* DATA BELOW:
________________

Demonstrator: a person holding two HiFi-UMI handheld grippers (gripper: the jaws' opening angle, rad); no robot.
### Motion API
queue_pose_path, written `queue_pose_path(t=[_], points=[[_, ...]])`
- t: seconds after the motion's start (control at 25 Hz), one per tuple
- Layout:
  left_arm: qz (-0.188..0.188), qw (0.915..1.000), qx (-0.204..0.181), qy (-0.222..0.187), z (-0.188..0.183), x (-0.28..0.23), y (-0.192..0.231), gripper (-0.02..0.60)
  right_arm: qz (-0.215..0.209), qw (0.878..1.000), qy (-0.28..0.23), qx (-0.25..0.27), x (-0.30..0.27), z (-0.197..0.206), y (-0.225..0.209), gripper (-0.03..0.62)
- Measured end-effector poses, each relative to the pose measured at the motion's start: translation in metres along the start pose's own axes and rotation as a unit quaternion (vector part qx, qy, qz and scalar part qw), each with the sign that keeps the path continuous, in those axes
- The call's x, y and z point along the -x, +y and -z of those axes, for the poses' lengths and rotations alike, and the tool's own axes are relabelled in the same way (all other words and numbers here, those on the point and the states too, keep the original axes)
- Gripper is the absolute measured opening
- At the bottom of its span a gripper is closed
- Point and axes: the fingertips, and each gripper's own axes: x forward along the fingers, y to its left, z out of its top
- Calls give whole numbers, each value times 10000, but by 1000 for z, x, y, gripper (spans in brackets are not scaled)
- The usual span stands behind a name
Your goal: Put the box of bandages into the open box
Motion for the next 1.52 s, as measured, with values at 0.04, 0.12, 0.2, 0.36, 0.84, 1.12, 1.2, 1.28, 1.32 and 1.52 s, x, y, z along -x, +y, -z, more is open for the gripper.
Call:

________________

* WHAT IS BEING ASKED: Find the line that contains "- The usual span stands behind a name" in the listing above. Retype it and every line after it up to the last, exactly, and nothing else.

* RESULT BELOW:
- The usual span stands behind a name
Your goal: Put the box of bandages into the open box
Motion for the next 1.52 s, as measured, with values at 0.04, 0.12, 0.2, 0.36, 0.84, 1.12, 1.2, 1.28, 1.32 and 1.52 s, x, y, z along -x, +y, -z, more is open for the gripper.
Call:

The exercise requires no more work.